JTH: Your tweets sometimes suggest a complicated relationship with female writers, especially those in your workshop. What are the differences you see between the fiction of women and men?

@GIYMFA: In the interest of protecting myself from the violent hordes of bloodthirsty “feminists” who prowl the Internet, I’ll politely decline to answer.

JTH: Nevertheless, you seem to have a lot of female fans. If you hit it off with one of them after a reading, what could she expect on a date with you?

@GIYMFA: We could go to a local coffee shop and discuss our favorite post-modernist writers over our fair-trade, organically sourced cappuccino. Afterward, I’d take her to a park overlooking the city, where we’d drink whisky from my flask. Maybe if she was lucky, I’d read her some of my poetry for a few hours. Finally, back to the mattress on the floor at my place, where we have unfeeling, regrettable, and mutually unsatisfying sex that I can write about the next day.

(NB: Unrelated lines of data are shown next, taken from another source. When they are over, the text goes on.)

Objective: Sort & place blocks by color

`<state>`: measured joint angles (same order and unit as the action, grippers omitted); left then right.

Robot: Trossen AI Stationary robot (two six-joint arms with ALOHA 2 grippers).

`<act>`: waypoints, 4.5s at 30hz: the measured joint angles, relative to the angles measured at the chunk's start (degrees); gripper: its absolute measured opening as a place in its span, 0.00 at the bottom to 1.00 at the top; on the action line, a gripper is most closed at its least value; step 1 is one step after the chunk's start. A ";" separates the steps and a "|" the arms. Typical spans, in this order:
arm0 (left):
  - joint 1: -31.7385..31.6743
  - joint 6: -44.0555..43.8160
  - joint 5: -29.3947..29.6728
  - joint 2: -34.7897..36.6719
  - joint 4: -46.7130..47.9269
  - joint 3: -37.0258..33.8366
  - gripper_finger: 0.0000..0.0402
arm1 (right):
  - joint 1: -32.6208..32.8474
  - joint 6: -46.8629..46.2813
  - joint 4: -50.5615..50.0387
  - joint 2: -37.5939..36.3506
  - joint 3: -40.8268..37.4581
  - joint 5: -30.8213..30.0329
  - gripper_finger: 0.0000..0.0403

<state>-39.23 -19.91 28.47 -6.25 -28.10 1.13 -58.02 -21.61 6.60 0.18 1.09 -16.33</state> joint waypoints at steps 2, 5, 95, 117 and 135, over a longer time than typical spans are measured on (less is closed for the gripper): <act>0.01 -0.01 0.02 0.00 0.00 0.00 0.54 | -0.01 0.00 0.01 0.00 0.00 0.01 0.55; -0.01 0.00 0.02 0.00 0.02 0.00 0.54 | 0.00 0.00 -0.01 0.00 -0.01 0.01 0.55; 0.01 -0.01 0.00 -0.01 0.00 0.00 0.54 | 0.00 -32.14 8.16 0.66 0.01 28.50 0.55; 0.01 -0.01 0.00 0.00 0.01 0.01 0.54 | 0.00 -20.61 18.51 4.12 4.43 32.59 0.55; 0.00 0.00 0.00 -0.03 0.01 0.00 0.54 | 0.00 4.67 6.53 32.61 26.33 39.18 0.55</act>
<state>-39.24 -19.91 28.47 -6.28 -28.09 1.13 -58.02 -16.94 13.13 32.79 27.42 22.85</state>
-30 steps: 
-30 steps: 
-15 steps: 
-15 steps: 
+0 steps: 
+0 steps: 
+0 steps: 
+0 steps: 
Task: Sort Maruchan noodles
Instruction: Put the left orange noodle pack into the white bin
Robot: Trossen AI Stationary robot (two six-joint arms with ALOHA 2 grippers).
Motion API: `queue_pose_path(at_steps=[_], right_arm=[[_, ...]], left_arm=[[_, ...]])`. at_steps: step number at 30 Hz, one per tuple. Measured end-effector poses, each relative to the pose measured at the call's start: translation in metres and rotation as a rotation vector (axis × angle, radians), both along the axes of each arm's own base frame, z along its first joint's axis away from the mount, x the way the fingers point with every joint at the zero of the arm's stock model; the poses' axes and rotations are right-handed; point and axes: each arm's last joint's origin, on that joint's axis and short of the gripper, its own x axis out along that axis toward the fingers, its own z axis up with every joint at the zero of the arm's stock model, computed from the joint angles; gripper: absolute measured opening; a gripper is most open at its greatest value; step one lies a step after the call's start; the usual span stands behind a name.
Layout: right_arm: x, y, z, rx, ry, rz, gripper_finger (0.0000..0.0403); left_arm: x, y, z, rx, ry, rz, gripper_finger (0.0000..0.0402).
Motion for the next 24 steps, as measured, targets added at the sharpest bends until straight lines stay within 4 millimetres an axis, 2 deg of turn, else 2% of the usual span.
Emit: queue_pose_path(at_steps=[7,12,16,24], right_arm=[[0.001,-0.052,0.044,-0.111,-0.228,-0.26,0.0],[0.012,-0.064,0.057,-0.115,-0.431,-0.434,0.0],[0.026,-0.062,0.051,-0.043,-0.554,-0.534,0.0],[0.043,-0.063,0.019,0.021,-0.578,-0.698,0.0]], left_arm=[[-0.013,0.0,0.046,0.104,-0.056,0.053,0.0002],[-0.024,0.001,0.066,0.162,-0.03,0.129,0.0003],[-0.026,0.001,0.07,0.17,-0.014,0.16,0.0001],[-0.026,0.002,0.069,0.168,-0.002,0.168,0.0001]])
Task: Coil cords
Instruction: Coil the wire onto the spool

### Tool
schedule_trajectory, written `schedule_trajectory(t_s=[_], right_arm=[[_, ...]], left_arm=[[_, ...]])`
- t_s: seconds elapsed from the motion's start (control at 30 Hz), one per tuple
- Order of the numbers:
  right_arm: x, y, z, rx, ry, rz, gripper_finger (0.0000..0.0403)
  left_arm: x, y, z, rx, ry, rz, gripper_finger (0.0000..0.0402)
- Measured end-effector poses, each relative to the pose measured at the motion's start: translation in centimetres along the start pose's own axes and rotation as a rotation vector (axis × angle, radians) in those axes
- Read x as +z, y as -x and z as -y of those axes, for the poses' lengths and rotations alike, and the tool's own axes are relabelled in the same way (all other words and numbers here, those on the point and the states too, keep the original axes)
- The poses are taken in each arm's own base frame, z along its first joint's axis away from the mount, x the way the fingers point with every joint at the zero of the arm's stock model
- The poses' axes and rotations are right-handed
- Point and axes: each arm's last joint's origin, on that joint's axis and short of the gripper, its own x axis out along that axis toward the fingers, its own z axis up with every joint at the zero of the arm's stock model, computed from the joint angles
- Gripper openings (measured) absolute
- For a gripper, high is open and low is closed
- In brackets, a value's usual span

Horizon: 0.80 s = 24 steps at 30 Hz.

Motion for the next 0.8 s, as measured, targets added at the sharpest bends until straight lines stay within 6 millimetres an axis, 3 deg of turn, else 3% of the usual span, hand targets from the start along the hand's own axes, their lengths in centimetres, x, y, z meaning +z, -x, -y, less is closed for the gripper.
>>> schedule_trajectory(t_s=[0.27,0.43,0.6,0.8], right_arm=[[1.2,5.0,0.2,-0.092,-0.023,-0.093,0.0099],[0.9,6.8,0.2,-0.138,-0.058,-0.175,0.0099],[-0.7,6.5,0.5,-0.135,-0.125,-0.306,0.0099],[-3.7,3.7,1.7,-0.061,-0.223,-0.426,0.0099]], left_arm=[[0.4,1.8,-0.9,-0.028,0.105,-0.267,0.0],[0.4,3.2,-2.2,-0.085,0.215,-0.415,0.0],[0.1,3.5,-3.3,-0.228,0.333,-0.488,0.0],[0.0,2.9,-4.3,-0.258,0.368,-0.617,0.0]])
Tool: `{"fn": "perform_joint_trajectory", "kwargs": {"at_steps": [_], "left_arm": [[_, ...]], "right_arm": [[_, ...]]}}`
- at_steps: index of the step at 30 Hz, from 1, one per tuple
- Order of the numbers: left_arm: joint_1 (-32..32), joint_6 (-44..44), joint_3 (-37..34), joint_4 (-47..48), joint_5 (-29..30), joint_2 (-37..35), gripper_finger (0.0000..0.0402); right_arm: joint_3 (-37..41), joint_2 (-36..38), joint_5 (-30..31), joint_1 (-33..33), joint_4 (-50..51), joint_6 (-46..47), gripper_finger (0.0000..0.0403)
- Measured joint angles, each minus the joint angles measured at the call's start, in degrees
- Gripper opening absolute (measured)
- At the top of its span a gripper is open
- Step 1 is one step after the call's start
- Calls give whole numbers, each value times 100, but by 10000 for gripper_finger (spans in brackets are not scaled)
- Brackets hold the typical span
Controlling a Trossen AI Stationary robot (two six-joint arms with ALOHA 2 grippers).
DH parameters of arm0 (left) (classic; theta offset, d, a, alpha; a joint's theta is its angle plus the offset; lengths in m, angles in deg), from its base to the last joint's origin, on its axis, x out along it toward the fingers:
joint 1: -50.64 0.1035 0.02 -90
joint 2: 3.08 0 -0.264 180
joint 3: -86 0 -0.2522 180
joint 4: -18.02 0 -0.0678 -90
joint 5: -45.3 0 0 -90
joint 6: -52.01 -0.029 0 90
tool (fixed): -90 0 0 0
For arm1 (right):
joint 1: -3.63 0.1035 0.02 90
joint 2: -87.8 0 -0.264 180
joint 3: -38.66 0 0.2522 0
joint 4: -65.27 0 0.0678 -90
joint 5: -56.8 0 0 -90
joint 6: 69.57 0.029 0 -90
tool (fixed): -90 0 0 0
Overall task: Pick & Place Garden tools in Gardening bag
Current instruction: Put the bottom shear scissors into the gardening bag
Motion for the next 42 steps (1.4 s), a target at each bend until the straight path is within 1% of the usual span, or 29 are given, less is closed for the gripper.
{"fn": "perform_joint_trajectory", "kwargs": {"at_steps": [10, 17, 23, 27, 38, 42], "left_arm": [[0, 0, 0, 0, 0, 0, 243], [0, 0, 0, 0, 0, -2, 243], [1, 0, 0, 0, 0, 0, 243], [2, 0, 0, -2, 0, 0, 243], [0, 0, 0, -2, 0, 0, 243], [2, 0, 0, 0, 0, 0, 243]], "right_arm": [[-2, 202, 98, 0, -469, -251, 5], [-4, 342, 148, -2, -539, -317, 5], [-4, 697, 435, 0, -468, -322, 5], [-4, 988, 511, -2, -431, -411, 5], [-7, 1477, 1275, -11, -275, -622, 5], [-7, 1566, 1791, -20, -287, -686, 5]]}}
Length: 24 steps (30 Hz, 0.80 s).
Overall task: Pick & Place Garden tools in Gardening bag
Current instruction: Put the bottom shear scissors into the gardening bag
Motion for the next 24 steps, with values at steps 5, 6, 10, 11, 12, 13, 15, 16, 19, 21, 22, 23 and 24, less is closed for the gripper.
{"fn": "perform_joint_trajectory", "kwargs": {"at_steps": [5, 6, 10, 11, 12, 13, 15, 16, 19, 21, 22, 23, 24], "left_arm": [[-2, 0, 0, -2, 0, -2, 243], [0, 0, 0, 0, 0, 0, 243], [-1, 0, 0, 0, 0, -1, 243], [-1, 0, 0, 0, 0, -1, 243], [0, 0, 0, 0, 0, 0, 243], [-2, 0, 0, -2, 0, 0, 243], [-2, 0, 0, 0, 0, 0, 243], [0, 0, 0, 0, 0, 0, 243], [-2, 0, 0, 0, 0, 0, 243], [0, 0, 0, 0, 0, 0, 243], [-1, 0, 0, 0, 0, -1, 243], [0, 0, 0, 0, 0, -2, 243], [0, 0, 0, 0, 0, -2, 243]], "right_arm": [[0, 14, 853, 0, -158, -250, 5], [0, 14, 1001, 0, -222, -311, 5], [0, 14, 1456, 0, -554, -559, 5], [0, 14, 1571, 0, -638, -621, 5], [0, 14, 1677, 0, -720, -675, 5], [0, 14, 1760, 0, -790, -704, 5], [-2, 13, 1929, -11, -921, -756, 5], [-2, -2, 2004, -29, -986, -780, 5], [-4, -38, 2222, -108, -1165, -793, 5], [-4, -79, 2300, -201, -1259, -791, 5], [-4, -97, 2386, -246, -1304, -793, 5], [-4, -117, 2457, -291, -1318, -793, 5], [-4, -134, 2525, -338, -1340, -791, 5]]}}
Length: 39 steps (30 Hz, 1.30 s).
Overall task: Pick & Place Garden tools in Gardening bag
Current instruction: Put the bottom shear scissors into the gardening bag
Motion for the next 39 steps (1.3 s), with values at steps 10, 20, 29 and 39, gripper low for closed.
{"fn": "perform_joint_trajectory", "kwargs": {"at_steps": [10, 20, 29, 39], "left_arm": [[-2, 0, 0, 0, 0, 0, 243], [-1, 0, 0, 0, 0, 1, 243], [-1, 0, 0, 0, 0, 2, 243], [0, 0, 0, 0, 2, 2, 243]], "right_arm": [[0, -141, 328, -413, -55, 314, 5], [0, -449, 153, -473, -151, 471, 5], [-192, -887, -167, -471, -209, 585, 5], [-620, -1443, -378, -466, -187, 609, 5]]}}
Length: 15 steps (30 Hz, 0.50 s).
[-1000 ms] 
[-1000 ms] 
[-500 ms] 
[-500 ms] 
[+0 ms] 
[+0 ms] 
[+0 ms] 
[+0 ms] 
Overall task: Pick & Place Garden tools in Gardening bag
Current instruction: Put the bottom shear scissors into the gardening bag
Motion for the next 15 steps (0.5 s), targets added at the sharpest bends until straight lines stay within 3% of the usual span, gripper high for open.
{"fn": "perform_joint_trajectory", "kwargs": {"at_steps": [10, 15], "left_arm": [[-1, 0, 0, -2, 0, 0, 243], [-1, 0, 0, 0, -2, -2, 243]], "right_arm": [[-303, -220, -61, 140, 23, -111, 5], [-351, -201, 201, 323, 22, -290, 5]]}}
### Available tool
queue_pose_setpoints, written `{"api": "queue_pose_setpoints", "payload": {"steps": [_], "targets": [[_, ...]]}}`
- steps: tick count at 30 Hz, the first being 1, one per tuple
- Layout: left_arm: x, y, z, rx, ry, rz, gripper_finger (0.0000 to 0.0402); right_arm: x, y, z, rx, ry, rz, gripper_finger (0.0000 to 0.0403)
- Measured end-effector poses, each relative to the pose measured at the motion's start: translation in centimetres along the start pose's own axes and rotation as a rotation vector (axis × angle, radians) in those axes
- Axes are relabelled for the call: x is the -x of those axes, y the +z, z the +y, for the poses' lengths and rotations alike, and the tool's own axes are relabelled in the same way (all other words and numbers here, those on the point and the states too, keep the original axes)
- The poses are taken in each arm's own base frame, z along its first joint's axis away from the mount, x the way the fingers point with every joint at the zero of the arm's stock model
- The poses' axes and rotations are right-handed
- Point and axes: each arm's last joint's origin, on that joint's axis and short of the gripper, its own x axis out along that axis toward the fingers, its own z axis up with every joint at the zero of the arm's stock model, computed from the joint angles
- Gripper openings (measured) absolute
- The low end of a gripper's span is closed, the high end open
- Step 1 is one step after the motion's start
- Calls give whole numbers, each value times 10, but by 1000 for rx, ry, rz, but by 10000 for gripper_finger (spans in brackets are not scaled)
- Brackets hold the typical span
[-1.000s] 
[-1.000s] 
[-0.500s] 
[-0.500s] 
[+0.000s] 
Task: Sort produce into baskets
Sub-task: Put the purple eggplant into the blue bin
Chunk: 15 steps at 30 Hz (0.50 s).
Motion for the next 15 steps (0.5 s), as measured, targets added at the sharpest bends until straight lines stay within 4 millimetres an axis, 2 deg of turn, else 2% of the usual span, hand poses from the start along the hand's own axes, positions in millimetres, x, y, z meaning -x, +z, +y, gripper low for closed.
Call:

JTH: There’s been a lot of discussion in recent months about Literary Citizenship and what writers can do to promote and sustain a strong literary community. What makes you a good literary citizen?

@GIYMFA: Is giving my writing to the world not enough?

JTH: One factor influencing the decision to pursue an MFA is the return on investment relative to future employment. What do you plan to do for money after you finish your degree?

@GIYMFA: Obviously, I assume that within a few months, the larger literary community will recognize me as the one-of-a-kind voice I am and set me up with a lucrative publishing deal. Between books, I’ll live in the woods and in various writer’s colonies. Perhaps I might guest-edit at a prestigious literary journal.

JTH: To those about to enter an MFA program, what clothing would best prepare them for the writing life?

@GIYMFA: All black is the easiest way to let the outside world know that you are a deep soul who is too busy meditating on nihilistic truths to worry about something as unimportant as “color.” Hats and scarves are the optimal way to keep warm in your unheated loft (as are gloves, as long as they’re fingerless so you can still write.) Let others worry about stains, wrinkles, or dirt—you have more important things to think about.

JTH: Clove cigarettes, Cigarillos, or menthols?

@GIYMFA: Hand-rolled herbal cigarettes only. I hear Kurt Vonnegut smoked Pall Malls. Maybe that’s why his work was so stiff in his later years.

JTH: Many young writers preparing to send out their work seek advice from agents and editors, but what advice would a writer of your stature offer agents and editors?

@GIYMFA: Never ask for edits. Art is not just the finished product, but a reflection of the entire process that went into making it. Any “typos,” or inconsistencies are meta-textual statements on the challenges of modern life. If you don’t understand something, it is through no fault of the writer.

JTH: Do you plan to attend or participate in any panels at the AWP conference next year in Minneapolis?

@GIYMFA: If only I were invited. I assume my hard-hitting insights into the literary world don’t appeal to the mindless masses the same way some others (whom I’ll forgo naming) do.

JTH: Lastly, news recently surfaced that Knopf will publish a short story collection from Academy Award-winning actor Tom Hanks. Each story will be accompanied by a photograph of a typewriter from Hanks’s personal collection. Can you offer an advance blurb for Mr. Hanks’s collection?

@GIYMFA: I offer my sincerest congratulations to Mr. Hanks on his foray into the literary world. Although upon reading his stories I’m sure it will become painfully obvious to us all that his particular gifts are restricted to film acting, I admire his dedication to promoting the criminally undervalued typewriter. Of course, I’ve been using one since before it was en vogue.